Fielding Independent Hitting
Does applying DIPS theory to hitting work like it does for pitching?
Last week, we discussed how hitting for power is among the more predictable traits for batters. Along with strikeouts and walks, home runs complete the defense-independent “three true outcome” triangle, and as a result, the trifecta of hitter predictability. Meanwhile, base hits have to wait a good bit longer to “stabilize,” so we can’t be as confident in a hitter’s ability to reliably get singles, doubles, and triples at the rate they’ve shown this early in the season.
Some of this may sound familiar if you’re privy to modern pitching analytics.
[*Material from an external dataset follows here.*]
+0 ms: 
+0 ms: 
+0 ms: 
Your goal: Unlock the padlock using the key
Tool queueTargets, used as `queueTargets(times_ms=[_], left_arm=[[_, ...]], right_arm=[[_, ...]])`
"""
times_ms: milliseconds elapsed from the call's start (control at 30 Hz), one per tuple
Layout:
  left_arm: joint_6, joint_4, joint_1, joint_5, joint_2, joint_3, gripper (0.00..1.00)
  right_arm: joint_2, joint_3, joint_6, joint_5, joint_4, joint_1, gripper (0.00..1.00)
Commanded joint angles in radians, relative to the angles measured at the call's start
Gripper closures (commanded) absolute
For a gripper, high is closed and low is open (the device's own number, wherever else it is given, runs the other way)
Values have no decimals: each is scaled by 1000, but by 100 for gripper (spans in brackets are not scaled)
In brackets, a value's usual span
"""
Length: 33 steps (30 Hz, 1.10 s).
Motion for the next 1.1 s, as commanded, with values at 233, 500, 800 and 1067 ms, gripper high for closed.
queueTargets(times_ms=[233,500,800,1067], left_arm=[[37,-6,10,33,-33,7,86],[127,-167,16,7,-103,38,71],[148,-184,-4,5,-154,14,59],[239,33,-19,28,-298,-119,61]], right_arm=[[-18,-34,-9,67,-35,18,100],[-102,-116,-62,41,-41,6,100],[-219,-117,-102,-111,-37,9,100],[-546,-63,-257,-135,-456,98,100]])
Voros McCracken—whose real name remains a mystery—spearheaded the sabermetric breakthrough known as DIPS theory (Defense Independent Pitching Statistics). This theory posits that pitchers have much less control over balls in play than initially suspected, and that removing such data from the equation can clarify a pitcher’s underlying talent level in smaller samples. FIP (Fielding Independent Pitching) is the most common iteration of DIPS nowadays. Its formula is:
FIP = (13×HR + 3×(BB+HBP) - 2×K)/IP + cFIP
Besides cFIP (which is just a constant to put FIP on an ERA scale), every component of FIP is an outcome that’s pretty much irrelevant to what the defense behind a pitcher does. Fangraphs’ WAR (fWAR) uses FIP as its key component, and as a result is more predictive and reliable than Baseball Reference’s WAR (bWAR), which uses runs allowed. If you wish to have an even more stable version of this idea, you can try xFIP (which normalizes HR to a standard rate), SIERA (which includes general batted ball data), or kwERA (which removes the unstable HR & HBP in favor of just K & BB).
My question then is: Can we apply the same DIPS concepts to hitters? (Should we?) Let’s find out.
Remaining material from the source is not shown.